## Exercise prompt
After reading the data below, copy out every line that contains the word "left".
>>>>
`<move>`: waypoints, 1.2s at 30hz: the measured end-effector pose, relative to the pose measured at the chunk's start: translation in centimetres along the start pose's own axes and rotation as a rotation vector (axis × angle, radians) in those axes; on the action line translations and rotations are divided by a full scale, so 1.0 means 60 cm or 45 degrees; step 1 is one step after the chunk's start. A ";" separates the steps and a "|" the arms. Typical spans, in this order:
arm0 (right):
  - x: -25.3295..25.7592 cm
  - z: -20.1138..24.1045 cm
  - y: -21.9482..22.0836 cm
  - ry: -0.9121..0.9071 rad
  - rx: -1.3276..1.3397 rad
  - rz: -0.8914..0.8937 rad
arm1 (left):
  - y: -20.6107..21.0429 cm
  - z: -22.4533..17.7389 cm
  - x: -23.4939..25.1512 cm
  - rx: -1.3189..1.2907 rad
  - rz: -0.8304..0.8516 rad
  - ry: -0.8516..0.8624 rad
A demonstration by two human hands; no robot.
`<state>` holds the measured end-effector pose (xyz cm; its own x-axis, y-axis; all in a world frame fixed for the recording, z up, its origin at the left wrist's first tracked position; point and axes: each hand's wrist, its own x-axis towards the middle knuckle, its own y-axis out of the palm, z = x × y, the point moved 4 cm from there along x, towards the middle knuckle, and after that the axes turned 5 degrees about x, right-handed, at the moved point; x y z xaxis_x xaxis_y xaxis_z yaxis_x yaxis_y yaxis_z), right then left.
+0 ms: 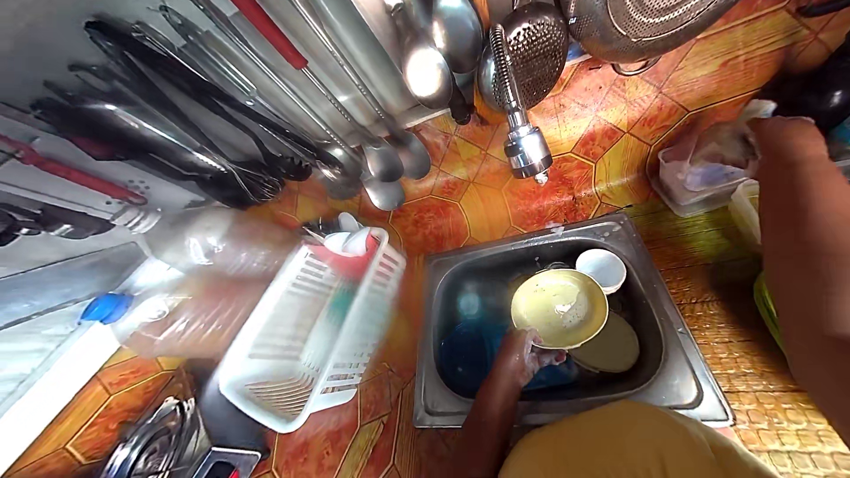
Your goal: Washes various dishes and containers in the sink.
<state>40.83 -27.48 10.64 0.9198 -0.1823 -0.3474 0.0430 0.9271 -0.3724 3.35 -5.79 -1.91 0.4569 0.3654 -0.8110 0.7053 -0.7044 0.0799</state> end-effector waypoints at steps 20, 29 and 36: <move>-0.270 -0.239 0.140 0.151 0.832 1.048 | -0.179 -0.184 -0.027 1.010 -1.141 1.098; -0.301 -0.262 0.165 0.047 0.652 1.217 | -0.169 -0.169 -0.025 1.119 -1.232 1.176; -0.354 -0.186 0.204 -0.478 0.566 1.560 | -0.051 -0.102 -0.029 0.062 -0.450 0.666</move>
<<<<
## Written answer
arm1 (left):
`<state>` holds the measured end-effector pose (xyz cm; its own x-axis, y-axis; all in a world frame fixed for the recording, z up, its origin at the left wrist's first tracked position; point and axes: each hand's wrist, its own x-axis towards the middle knuckle, its own y-axis out of the palm, z = x × y, the point moved 4 cm from there along x, towards the middle knuckle, and after that the axes turned 5 degrees about x, right-handed, at the moved point; x y z xaxis_x xaxis_y xaxis_z yaxis_x yaxis_y yaxis_z), right then left.

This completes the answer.